FULL RECOMMENDATION
SECTION 7(1), PAYMENT OF WAGES ACT, 1991 PARTIES : TESCO IRELAND LIMITED (REPRESENTED BY IRISH BUSINESS AND EMPLOYERS' CONFEDERATION) - AND - TOMASZ KORDECKI (REPRESENTED BY REIDY STAFFORD, SOLICITORS) DIVISION : Chairman: Mr Hayes Employer Member: Mr Murphy Worker Member: Ms Tanham |
1. An appeal of an Adjudication Officer's Decision No ADJ-00001485.
BACKGROUND:
2. The Appellant appealed the Decision of the Adjudication Officer to the Labour Court on the 5th September 2016. A Labour Court hearing took place on the 11th November 2016. The following is the Court's Determination:
DETERMINATION:
Mr Thomasz Kordecki has appealed to this Court under Section 7(1) of the Payment Of Wages Act, 1991, against a decision of an adjudication officer in which he found that Tesco Ireland Ltd hadnotmade an unlawful deduction from his salary contrary to section 5(1)(b) of the Act.
The Adjudication Officer issued the decision on 16 August 2016. The Complainant filed an appeal with the Labour Court on 6 September 2016. The case came on for hearing before the Court on 11 November 2016.
Background
The Respondent operates a large chain of retail supermarkets within the state. It employed the Complainant as a General Assistant in 2008. He was promoted to the grade of Team Leader in August 2010. Team Leaders are paid an additional payment of €1.25 per hour which he received on taking up the post.
In and around 21stto 24thSeptember 2015 the Complainant’s Manager instructed him to carry out a specific number of duties while at work. He refused to carry out the duties as instructed. The Manager reported the matter to her superiors and an investigation was initiated. This investigation ultimately led to a disciplinary meeting after which the Complainant was issued with a final written warning and demoted to the grade of General Assistant.
That decision was communicated verbally to the Complainant on 13 November 2015, was given effect on 16 November 2016 and confirmed in writing on 4thDecember. However the letter of 4th December made no mention of the decision to return the Complainant to the General Assistant Grade with consequent loss of the Team Leader Allowance.

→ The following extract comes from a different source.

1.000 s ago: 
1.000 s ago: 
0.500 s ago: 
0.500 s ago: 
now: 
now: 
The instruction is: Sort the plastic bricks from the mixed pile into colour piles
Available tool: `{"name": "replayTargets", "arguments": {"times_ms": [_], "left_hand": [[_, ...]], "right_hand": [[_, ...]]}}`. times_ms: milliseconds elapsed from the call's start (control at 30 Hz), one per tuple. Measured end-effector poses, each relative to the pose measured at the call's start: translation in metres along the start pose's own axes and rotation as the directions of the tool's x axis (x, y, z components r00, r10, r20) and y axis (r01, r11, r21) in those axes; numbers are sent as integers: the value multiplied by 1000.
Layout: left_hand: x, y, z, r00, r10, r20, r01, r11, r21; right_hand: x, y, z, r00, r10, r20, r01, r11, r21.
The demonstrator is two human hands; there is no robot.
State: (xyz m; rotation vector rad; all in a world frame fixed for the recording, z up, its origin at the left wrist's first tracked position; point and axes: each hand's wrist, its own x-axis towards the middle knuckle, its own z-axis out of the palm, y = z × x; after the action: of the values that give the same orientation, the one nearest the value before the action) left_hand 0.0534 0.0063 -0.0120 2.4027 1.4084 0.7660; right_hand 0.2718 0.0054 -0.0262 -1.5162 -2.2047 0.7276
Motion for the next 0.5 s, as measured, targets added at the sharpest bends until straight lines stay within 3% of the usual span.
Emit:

This was described as an omission by the Respondent who corrected it by letter issued on 20th January 2016 but dated 4th December 2015.
The Complainant was advised that he was entitled to submit an appeal against the decision to demote him and or issue him with a formal Warning under the relevant procedures. He did not appeal under those procedures.
However on 25 January 2016 he submitted the instant complaint to the Workplace Relations Commission.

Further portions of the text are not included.